ABOUT THIS EXERCISE: Please set down exactly the lines of the listing below from the line containing "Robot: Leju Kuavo" through the line containing "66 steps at", both lines included, leaving out all other lines.
[Opening EXCERPTED DATA section]
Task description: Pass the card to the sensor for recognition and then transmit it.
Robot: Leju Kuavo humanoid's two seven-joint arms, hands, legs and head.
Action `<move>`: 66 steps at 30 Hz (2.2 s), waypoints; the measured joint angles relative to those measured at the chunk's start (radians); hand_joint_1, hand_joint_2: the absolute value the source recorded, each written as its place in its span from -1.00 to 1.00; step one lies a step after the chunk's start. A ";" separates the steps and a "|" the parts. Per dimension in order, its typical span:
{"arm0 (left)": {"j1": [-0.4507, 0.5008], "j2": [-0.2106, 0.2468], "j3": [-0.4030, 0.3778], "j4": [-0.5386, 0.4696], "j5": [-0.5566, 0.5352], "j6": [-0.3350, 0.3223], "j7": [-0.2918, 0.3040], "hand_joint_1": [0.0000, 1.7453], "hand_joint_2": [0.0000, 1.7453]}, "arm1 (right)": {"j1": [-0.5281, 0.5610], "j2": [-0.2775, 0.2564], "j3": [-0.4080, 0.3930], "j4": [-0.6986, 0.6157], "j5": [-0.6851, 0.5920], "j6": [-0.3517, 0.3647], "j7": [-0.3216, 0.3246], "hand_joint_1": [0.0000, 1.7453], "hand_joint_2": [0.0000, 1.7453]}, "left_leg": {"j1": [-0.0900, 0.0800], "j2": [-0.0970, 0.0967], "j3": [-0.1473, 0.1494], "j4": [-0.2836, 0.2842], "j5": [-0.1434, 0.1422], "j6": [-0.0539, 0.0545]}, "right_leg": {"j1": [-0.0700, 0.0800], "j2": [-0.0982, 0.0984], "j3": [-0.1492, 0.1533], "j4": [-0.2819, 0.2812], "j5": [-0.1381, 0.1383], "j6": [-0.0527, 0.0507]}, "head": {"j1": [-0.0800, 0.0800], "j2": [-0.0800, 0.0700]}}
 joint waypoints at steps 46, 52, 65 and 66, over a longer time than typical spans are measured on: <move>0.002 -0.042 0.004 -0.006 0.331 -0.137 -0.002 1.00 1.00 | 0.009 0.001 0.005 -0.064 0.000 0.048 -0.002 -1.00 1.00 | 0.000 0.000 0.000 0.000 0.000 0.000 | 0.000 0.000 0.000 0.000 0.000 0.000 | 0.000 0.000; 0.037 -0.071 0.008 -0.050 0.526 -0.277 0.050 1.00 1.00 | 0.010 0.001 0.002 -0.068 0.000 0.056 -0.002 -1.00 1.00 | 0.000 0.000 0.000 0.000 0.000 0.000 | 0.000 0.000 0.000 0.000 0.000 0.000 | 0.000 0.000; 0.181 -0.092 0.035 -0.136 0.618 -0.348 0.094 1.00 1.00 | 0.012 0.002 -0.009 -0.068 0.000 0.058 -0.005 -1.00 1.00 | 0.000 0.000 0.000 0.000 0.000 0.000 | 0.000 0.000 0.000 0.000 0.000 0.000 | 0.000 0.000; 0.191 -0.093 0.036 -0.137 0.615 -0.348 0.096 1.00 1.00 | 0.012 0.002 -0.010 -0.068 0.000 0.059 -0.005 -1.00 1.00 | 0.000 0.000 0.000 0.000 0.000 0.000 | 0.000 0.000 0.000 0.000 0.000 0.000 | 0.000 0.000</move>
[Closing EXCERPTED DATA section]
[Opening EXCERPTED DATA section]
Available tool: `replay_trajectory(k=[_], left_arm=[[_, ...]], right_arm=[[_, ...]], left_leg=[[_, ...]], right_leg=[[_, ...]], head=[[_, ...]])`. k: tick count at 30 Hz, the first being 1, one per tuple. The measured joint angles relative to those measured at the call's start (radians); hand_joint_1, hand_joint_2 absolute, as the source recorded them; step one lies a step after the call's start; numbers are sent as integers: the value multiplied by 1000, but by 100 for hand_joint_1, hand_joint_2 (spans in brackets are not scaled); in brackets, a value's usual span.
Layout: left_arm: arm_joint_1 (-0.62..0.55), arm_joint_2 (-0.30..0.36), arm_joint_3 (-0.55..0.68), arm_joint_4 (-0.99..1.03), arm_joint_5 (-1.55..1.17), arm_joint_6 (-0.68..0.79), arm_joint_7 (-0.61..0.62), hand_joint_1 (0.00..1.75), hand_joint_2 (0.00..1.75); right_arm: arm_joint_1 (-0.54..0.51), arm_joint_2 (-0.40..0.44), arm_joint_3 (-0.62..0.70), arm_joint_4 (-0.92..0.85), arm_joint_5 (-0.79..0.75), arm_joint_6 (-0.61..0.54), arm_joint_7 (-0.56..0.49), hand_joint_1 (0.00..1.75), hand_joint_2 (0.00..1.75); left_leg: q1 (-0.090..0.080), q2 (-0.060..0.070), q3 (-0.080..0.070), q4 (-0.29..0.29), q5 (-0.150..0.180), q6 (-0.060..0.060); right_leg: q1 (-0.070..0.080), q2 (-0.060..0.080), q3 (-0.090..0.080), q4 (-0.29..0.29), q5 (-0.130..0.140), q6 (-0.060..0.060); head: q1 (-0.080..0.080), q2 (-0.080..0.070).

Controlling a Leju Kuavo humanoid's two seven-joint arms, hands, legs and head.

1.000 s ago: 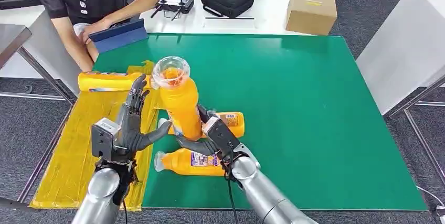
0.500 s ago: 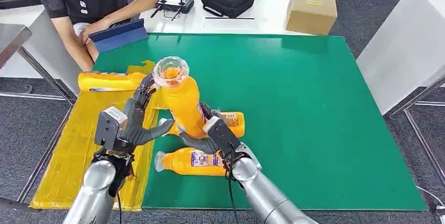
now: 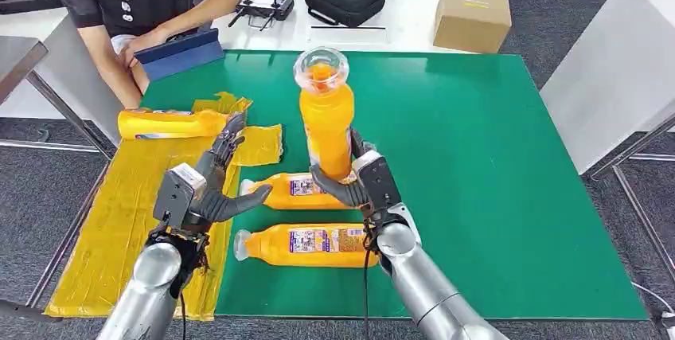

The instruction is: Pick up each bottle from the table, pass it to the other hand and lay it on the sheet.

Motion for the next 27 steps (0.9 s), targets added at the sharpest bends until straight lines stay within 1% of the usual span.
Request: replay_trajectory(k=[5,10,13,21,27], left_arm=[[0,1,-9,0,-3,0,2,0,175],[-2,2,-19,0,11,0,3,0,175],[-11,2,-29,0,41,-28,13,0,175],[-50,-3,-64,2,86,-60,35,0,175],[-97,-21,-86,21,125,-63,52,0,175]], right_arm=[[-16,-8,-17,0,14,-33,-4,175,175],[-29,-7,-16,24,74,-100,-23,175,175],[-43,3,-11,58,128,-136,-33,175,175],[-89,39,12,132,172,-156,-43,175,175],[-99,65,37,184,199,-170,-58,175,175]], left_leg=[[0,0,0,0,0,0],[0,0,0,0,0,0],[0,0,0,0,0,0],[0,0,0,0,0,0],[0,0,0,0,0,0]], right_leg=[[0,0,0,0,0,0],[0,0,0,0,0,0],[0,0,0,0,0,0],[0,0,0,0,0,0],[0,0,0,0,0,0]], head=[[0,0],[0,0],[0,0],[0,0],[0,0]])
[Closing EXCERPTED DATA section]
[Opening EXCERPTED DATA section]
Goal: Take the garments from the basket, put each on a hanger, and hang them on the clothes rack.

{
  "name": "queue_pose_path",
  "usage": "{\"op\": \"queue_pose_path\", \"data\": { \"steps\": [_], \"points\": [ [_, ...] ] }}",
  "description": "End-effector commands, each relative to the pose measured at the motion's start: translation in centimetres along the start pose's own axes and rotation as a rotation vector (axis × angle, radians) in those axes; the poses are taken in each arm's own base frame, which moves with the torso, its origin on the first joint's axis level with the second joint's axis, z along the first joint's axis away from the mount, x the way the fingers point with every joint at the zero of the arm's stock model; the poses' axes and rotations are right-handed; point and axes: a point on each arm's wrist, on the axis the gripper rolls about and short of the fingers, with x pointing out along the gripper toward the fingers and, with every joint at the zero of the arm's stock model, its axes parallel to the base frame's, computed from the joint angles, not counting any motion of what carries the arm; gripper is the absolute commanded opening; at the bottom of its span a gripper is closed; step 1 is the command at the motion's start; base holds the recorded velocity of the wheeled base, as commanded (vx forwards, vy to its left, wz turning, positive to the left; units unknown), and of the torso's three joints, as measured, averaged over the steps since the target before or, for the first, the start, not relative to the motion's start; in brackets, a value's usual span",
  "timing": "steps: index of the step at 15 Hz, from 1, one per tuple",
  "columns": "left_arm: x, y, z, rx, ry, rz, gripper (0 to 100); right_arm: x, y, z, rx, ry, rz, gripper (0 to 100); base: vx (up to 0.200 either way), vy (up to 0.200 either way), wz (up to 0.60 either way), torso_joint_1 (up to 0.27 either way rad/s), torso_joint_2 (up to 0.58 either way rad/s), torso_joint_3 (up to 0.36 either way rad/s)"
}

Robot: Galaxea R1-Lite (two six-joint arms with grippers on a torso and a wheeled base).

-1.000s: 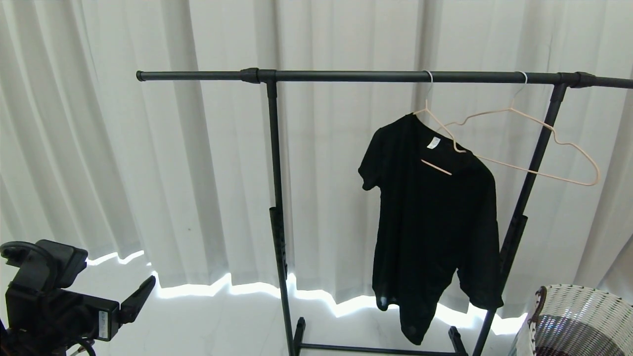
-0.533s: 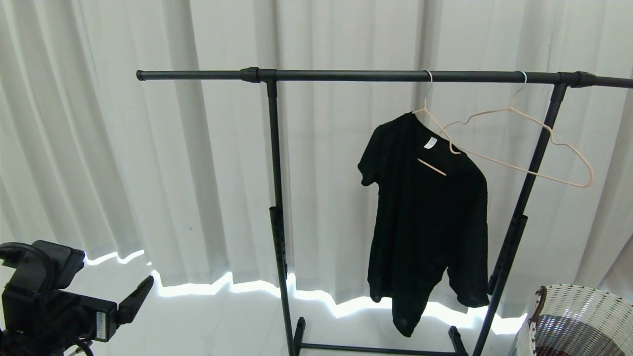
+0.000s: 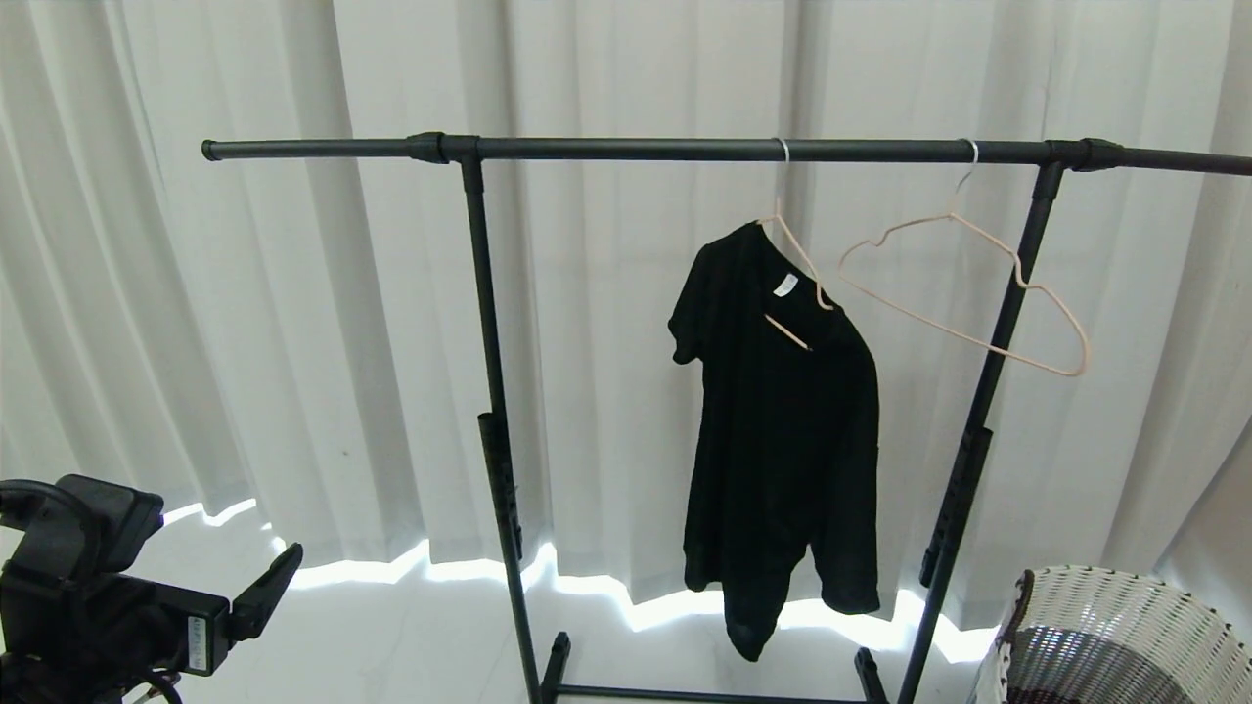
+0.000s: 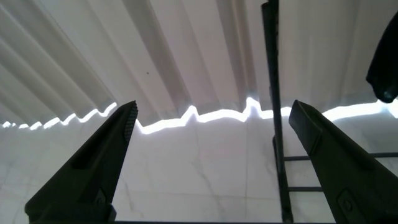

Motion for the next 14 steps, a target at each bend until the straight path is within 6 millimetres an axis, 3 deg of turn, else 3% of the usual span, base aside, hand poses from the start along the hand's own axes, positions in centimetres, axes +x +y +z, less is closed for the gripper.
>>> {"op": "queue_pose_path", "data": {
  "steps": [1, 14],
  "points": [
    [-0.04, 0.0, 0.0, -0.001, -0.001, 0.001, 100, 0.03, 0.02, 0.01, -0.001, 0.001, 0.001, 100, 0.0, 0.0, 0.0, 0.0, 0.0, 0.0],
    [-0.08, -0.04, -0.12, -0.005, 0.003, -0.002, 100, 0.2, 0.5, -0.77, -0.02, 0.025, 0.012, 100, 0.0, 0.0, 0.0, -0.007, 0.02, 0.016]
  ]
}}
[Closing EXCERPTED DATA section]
EXERCISE OUTPUT:
Robot: Leju Kuavo humanoid's two seven-joint arms, hands, legs and head.
Action `<move>`: 66 steps at 30 Hz (2.2 s), waypoints; the measured joint angles relative to those measured at the chunk's start (radians); hand_joint_1, hand_joint_2: the absolute value the source recorded, each written as its place in its span from -1.00 to 1.00; step one lies a step after the chunk's start. A ";" separates the steps and a "|" the parts. Per dimension in order, its typical span:

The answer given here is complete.